Updated on 2022-07-11 GMT+08:00

Instance

Scenario

Spark on HBase allows users to create HBase tables on the JDBCServer, store data to JDBCServer tables by running the HBase command, and perform other operations.

Data Preparation

  1. Ensure that the JDBCServer service has been started in multi-active instance HA mode and at least one instance provides connections for client. Create the /home/data file on every available instance nodes of the JDBCServer. The file content is as follows:

    Miranda,32
    Karlie,23
    Candice,27

  2. Ensure that the user whose starts the JDBCServer has the read and write permission on the file.
  3. Ensure that the hive-site.xml file exists in classpath, and set parameters required for the client connection.

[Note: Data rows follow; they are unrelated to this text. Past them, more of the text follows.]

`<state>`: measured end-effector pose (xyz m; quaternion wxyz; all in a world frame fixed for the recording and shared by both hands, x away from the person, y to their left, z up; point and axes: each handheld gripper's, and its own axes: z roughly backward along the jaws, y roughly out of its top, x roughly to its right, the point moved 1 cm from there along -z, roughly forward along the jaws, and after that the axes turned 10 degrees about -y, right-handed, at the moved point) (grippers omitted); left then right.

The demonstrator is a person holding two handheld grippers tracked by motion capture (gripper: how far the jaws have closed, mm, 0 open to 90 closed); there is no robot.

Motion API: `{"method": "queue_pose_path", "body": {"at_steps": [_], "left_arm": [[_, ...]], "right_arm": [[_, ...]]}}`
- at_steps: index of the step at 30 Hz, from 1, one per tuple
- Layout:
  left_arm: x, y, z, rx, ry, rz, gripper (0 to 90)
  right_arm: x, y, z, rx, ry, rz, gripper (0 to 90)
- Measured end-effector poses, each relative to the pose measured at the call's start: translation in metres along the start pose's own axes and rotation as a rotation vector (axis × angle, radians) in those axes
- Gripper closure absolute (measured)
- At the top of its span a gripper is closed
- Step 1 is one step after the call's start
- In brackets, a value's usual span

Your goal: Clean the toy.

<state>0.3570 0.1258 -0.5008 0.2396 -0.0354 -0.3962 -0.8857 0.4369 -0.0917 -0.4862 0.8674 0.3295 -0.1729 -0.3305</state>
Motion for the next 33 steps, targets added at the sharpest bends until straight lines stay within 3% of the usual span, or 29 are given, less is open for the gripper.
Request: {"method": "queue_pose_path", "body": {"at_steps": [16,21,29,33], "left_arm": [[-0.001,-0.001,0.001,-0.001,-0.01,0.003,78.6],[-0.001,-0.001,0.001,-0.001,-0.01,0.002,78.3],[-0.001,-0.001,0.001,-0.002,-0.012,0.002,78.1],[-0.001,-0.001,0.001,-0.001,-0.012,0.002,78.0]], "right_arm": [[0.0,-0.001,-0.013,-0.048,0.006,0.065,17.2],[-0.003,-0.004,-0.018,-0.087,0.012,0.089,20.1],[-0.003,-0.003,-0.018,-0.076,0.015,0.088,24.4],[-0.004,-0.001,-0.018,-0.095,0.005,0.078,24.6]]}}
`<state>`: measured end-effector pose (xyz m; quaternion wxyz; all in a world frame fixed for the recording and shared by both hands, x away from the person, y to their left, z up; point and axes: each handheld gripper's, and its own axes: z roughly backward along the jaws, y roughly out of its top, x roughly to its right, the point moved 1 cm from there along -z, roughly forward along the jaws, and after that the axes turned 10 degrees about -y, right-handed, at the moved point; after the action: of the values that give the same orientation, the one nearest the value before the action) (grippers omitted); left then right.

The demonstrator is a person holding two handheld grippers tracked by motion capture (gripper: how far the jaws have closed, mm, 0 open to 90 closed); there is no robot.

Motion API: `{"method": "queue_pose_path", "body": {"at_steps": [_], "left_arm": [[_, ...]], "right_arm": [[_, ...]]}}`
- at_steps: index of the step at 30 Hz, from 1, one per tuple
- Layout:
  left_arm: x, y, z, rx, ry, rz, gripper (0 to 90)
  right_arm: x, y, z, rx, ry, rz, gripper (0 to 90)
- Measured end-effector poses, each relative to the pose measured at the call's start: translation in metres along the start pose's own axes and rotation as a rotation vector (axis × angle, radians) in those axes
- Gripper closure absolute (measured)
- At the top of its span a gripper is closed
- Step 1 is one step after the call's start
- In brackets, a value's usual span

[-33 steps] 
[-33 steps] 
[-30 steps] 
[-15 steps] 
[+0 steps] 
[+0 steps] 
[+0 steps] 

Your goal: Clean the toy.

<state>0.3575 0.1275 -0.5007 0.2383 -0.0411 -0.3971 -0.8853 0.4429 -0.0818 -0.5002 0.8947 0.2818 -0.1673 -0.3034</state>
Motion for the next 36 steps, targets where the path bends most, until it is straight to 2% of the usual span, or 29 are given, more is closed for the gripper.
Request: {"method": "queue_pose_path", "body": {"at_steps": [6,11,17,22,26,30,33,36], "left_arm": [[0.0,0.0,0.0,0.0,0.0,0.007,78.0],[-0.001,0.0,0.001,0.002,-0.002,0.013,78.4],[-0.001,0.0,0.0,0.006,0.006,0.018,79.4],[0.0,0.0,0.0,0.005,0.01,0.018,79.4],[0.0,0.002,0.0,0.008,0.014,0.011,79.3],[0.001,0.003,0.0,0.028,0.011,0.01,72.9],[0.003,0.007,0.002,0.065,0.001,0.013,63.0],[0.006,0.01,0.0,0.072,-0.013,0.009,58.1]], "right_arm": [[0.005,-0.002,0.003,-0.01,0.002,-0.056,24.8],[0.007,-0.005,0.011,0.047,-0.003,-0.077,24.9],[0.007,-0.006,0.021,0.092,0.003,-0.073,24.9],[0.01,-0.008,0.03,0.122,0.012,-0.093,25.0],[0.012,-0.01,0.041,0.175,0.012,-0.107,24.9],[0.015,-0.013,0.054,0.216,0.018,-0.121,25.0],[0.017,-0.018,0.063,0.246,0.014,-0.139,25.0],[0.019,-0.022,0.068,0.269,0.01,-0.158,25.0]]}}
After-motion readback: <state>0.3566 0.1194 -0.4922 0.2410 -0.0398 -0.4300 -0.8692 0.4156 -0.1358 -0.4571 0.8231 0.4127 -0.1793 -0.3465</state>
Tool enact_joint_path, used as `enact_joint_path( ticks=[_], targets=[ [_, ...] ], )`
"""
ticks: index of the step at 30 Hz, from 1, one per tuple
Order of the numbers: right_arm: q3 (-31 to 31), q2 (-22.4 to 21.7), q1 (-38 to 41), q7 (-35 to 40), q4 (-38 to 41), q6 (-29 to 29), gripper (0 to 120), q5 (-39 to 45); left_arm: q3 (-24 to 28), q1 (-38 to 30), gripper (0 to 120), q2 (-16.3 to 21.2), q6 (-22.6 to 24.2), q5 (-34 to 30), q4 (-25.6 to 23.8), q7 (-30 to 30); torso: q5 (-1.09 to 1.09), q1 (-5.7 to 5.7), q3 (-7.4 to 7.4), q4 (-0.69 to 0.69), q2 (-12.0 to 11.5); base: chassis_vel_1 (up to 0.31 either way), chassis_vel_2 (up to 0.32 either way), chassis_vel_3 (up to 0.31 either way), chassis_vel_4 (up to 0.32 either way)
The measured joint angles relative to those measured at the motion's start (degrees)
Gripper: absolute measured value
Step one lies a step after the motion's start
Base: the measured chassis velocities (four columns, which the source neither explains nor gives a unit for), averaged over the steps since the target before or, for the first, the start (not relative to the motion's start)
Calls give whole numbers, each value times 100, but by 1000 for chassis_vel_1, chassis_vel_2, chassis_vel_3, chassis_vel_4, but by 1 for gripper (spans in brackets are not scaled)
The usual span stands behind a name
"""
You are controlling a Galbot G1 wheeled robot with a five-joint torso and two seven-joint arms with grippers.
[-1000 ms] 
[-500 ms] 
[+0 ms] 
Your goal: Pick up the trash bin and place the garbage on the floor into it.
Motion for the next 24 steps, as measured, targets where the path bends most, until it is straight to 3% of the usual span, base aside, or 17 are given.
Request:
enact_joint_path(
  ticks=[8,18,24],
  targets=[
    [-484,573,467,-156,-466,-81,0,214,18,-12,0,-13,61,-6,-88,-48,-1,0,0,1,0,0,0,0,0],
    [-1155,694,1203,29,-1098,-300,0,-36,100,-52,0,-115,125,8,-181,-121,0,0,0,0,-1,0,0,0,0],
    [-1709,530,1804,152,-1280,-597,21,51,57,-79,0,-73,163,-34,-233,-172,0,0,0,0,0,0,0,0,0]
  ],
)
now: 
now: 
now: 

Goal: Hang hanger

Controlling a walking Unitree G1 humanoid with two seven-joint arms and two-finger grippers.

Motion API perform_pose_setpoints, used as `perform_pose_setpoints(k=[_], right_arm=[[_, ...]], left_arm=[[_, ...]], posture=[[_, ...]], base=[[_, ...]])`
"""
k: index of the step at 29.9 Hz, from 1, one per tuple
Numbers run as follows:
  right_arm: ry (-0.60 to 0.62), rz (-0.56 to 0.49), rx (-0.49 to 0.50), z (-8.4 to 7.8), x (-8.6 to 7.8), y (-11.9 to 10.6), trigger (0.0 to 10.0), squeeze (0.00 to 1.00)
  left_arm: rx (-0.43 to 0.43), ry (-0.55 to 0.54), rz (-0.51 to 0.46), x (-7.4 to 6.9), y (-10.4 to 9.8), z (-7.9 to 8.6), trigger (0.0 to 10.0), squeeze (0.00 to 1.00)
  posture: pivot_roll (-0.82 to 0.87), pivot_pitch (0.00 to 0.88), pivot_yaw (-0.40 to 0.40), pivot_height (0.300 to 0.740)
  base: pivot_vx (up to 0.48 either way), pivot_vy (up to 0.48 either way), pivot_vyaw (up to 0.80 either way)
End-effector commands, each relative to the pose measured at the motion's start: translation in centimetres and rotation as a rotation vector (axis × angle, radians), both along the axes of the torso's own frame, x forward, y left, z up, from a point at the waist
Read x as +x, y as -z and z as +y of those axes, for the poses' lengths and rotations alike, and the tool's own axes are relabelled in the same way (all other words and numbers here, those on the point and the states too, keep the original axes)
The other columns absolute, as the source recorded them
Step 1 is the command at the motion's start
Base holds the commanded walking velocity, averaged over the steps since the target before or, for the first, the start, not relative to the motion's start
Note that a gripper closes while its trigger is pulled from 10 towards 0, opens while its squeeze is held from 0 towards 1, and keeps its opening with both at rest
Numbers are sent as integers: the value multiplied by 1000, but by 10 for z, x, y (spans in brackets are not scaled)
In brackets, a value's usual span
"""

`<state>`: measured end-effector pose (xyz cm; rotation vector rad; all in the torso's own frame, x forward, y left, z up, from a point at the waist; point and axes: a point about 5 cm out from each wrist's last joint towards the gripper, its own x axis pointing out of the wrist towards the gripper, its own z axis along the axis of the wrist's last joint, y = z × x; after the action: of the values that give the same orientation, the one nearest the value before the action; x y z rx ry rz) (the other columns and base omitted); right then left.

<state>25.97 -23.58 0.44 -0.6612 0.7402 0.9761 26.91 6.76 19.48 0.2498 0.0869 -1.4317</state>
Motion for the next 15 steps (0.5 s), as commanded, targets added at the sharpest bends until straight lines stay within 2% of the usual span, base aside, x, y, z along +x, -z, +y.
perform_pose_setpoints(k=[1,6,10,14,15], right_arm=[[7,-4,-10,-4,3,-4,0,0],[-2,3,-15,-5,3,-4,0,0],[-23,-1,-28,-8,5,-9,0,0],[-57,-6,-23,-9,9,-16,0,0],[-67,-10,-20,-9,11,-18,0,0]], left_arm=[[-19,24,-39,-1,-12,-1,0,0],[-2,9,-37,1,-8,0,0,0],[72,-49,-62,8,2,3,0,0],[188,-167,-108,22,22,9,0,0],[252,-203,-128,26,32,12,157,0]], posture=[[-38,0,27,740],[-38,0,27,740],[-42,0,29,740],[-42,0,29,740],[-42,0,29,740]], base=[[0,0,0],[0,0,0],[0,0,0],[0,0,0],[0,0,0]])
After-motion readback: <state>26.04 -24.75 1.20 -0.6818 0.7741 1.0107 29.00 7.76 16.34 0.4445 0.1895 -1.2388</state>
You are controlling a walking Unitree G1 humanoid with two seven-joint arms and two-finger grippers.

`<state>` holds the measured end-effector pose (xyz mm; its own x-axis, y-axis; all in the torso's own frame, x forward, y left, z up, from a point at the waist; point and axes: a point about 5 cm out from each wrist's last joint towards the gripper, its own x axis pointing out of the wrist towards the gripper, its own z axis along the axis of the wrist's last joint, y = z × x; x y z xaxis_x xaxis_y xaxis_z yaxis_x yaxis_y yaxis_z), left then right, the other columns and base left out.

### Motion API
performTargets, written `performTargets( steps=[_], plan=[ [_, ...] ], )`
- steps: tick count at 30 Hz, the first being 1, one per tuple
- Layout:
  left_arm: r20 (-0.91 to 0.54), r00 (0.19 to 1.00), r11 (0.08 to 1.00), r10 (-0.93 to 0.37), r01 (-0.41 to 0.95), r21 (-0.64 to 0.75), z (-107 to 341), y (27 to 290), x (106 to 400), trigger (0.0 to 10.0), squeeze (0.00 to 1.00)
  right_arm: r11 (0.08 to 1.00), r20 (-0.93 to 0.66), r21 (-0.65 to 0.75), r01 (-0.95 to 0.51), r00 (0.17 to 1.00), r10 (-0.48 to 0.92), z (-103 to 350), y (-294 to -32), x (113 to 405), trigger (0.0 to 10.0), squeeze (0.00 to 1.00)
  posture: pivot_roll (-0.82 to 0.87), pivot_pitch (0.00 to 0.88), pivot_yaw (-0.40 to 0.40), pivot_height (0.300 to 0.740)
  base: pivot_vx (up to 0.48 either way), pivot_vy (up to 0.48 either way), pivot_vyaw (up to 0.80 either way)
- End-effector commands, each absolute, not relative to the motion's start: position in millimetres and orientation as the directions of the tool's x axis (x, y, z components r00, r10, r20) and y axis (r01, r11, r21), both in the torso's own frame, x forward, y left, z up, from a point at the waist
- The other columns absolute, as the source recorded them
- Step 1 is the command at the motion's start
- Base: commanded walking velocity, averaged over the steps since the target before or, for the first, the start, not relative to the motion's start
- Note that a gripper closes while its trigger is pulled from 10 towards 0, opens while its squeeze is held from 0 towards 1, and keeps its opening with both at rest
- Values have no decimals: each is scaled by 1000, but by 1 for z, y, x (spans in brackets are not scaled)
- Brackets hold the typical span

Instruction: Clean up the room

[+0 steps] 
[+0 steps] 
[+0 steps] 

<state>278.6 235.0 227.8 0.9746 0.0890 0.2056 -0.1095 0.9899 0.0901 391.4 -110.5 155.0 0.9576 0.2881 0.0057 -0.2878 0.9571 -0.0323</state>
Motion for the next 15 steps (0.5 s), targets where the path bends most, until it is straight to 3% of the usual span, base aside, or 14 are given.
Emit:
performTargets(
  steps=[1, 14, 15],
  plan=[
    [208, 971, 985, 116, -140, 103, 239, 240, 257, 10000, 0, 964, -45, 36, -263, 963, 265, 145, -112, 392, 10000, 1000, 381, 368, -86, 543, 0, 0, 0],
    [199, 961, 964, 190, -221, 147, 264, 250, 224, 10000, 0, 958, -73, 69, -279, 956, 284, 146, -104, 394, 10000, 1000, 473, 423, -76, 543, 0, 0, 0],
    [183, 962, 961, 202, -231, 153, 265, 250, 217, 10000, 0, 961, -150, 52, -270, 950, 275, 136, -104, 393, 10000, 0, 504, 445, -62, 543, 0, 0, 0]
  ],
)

For details about parameters required for the JDBCServer, see JDBCServer Interface.

Development Idea

  1. Create a child table in the default database.
  2. Add data in /home/data to the child table.
  3. Query data in the child table.
  4. Delete the child table.

Configuration Operations Before Running

In security mode, the Spark Core sample code needs to read two files (user.keytab and krb5.conf). The user.keytab and krb5.conf files are authentication files in the security mode. Download the authentication credentials of the user principal on FusionInsight Manager. The user in the example code is sparkuser, change the value to the prepared development user name.

Packaging the Project

  • Upload the krb5.conf and user.keytab files to the server where the client is located.
  • Use the Maven tool provided by IDEA to pack the project and generate a JAR file. For details, see Compiling and Running the Application.
    • Before compilation and packaging, change the paths of the user.keytab and krb5.conf files in the sample code to the actual paths on the client server where the files are located. Example: /opt/female/user.keytab and /opt/female/krb5.conf.
  • Upload the JAR file to any directory (for example, /opt/female/) on the server where the Spark client is located.

Running Tasks

Go to the Spark client directory and run the java -cp command to run the code (the class name and file name must be the same as those in the actual code. The following is only an example).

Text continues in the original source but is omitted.